In Part 3 of our course, we will use Neo4j and Bloom to learn Graph Analytics against the Open Sanctions database as outlined on Github at [opensanctions/offshore-graph](https://github.com/opensanctions/offshore-graph#sanctionsoffshores-graph-demo).

The following resources will assist you in learning Cypher to query Neo4j and other graph databases via [openCypher](https://opencypher.org/) ([github](https://github.com/opencypher)):

* [Neo4j Cypher Manual - Overview](https://neo4j.com/docs/cypher-manual/current/introduction/cypher_overview/)
* [Neo4j Cypher Manual - Cypher and Neo4j](https://neo4j.com/docs/cypher-manual/current/introduction/cypher_neo4j/)
* [Neo4j 5 Cypher Cheat Sheet](https://neo4j.com/docs/cypher-cheat-sheet/5/auradb-enterprise/)
* [Neo4j Graph Academy Cypher Fundamentals - 1 Hour Video](https://graphacademy.neo4j.com/courses/cypher-fundamentals/)
* [Neo4j Cypher Manual PDF](https://neo4j.com/docs/pdf/neo4j-cypher-manual-5.pdf)
* [Neo4j Getting Started - Query a Neo4j database using Cypher](https://neo4j.com/docs/getting-started/cypher-intro/)
* [Bite-Sized Neo4j for Data Scientists](https://neo4j.com/video/bite-sized-neo4j-for-data-scientists/) [[github code](https://github.com/cj2001/bite_sized_data_science)]
* [Using Neo4j from Python](https://neo4j.com/developer/python/)

We are going to call Neo4j from Python in this notebook. For simplicity's sake in setting up the course's software, I build a docker image and we run Neo4j Community on Docker via our [docker-compose.yml](docker-compose.yml) file. Docker only supports Neo4j Community unless you get a license (checkout [Neo4j for Startups](https://neo4j.com/startups/)) If you install [Neo4j Desktop](https://neo4j.com/download/) - which comes with a [developers' license]() to [Neo4j Enterprise]() - you can use [Neo4j Bloom](https://neo4j.com/product/bloom/). It is snazzy! :) It can visualize schemas and query results.

# Read Learning Cypher

I flash-learned Cypher based on experience with other query languages in a few hours by reading [Learning Cypher](https://learning.oreilly.com/library/view/learning-cypher/9781783287758/) by [Onofrio Panzarino](https://www.linkedin.com/in/onofriopanzarino/). While the resources above are useful, I recommend you buy this book to continue learning to do graph analytics with Neo4j.

# Open Sanctions

There is a schema guide (for example [LegalEntity](https://www.opensanctions.org/reference/#schema.LegalEntity))

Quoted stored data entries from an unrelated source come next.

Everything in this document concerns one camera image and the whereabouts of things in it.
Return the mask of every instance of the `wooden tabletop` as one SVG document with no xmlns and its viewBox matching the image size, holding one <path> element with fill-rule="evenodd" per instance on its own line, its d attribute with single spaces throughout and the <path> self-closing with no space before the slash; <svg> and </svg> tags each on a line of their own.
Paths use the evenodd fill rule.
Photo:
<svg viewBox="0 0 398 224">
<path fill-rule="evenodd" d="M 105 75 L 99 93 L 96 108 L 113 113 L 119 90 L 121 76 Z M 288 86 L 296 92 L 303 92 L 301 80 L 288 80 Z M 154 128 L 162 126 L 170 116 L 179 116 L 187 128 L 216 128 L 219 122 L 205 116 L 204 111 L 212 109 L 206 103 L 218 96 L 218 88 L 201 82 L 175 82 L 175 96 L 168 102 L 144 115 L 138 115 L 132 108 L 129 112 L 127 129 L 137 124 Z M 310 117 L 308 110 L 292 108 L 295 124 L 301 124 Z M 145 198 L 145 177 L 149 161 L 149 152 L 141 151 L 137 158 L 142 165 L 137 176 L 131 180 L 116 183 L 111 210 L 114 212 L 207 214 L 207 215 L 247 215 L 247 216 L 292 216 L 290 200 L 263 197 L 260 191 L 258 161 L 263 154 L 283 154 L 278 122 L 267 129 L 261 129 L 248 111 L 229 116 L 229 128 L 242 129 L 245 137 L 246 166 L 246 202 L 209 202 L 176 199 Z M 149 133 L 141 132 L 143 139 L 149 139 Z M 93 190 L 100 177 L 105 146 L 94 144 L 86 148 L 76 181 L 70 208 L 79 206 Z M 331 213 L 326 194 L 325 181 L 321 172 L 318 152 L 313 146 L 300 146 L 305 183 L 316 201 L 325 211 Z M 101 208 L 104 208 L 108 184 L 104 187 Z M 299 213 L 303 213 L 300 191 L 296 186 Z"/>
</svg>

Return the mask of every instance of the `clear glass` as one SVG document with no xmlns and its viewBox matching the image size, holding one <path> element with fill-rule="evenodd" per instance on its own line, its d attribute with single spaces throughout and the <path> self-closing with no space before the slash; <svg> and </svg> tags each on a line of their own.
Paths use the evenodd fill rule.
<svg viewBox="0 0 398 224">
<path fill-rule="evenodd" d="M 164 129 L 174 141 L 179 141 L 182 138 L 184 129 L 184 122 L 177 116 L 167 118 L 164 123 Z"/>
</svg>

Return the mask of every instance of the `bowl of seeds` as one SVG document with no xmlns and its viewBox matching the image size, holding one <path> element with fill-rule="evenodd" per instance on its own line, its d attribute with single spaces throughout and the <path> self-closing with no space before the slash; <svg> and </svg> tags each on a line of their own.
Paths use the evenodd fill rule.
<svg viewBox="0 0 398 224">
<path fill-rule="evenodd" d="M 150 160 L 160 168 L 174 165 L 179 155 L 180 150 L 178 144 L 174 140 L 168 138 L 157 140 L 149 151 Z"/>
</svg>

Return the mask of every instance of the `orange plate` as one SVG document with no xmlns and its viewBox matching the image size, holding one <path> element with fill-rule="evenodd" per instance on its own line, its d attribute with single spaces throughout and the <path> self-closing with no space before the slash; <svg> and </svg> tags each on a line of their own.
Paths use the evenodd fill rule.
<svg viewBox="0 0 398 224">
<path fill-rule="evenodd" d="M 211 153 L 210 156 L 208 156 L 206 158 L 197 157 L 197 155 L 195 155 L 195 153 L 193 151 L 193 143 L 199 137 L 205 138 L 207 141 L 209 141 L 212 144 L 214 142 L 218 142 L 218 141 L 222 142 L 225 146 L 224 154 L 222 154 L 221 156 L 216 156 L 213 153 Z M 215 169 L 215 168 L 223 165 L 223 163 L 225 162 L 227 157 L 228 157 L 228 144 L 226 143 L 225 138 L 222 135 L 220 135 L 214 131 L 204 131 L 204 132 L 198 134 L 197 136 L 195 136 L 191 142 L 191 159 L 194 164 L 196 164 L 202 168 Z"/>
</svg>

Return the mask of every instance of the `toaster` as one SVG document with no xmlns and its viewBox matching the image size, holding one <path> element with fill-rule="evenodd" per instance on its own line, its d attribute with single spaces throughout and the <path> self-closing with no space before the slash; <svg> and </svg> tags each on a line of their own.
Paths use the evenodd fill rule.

# Connecting to Neo4j from Python

We are going to be using two ways to query Cypher.

1) The [neo4j]() PyPi module [[github](https://github.com/neo4j/neo4j-python-driver)], [[Neo4j docs](https://neo4j.com/docs/api/python-driver/current/)]
2) Neo4j's Graphistry Integration [[example notebook](https://github.com/graphistry/pygraphistry/blob/master/demos/demos_databases_apis/neo4j/official/graphistry_bolt_tutorial_public.ipynb)]

We're going to use one or the other as the instructor prefers, depending on how important it is to visualize our results in a table, chart or as a network visualizaton using [Graphistry](https://graphistry.com).

## Connecting Using `neo4j` PyPi Package

The documentation for this library can be out of date, so I'd recommend consulting the source code on Github at [neo4j/neo4j-python-driver](https://github.com/neo4j/neo4j-python-driver) directly, if you run into trouble. I could not import a `neo4j.GraphDatabase` object... kind of an oversight :) It happens, enterprise software is difficult.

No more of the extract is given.